The so-called 287-G program trains local law enforcement officers in how to determine whether people charged with crimes are in the U.S. illegally and how to file paperwork to begin deportation proceedings.Thirty-eight officers, including 18 Wake County detention officers and 10 Cumberland County sheriff's deputies, recently completed 287-G training.

Tom Vitaglione, chairman of the state Child Fatality Task Force, said he fears that officers who participate in the program will focus more on someone's immigration status when making an arrest than on protecting innocent children involved in a case.

"Incentives are on identification and deportation rather than protection of the children, and that worries us," Vitaglione said. "We just worry that we're gonna have some real tragedies come down the line."

Last month, an Alamance County deputy arrested a Hispanic woman after a traffic stop on Interstate 85, leaving her three children in a car along the highway. Their father picked them up eight hours later.

Authorities said the woman, who identified herself as Maria Chavira Ventura, spoke limited English and was driving with expired tags and without any form of identification, registration or proof of insurance. She gave the deputy an address in Burlington and said someone could pick up the children, authorities said.

Ventura, whose real name is Maria Perez-Mejia, actually was traveling from her home in western North Carolina to Maryland to visit the children's father when she was stopped. A man from her church who was traveling with the family left the children shortly after the deputy took their mother off to jail.

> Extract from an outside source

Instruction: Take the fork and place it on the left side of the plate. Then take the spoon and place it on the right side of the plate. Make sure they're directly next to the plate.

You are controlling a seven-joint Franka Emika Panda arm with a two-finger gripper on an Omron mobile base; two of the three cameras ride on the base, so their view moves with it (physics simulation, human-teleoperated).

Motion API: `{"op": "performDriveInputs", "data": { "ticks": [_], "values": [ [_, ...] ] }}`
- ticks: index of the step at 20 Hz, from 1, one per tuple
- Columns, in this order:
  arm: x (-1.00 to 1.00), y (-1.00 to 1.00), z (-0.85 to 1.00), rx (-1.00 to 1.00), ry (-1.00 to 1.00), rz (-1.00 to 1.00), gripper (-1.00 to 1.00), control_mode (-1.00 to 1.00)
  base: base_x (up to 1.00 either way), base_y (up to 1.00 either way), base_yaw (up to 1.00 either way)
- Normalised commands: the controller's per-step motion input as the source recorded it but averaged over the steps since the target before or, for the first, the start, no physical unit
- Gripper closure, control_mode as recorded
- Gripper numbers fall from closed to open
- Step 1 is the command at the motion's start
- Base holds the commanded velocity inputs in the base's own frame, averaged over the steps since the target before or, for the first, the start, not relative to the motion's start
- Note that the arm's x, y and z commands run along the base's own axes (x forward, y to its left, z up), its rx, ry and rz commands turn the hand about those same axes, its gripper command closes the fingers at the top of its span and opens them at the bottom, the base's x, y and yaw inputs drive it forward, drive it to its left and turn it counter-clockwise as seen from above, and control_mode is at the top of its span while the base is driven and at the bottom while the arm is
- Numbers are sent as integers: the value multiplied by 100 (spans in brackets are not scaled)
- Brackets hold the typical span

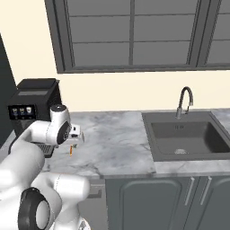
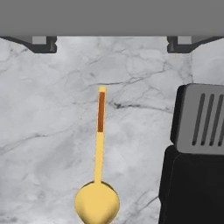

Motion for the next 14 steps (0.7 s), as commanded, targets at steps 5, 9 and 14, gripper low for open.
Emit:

"While a law was not broken, a policy was not abridged, perhaps judgment was clouded," Vitaglione said, blaming the emphasis on immigration enforcement for the mistake.

Perez-Mejia is in the process of being deported. Her three children remain with relatives in the U.S.

William Gheen, president of Americans for Legal Immigration, said he sympathizes with the children of illegal immigrants, but said they're not the victims.

"The problems that are being caused for these families and for American citizens are the results of the bad choices and criminal behavior of illegal aliens," Gheen added. "The real victims of illegal immigration are the Americans that are losing their lives, their jobs, their wages."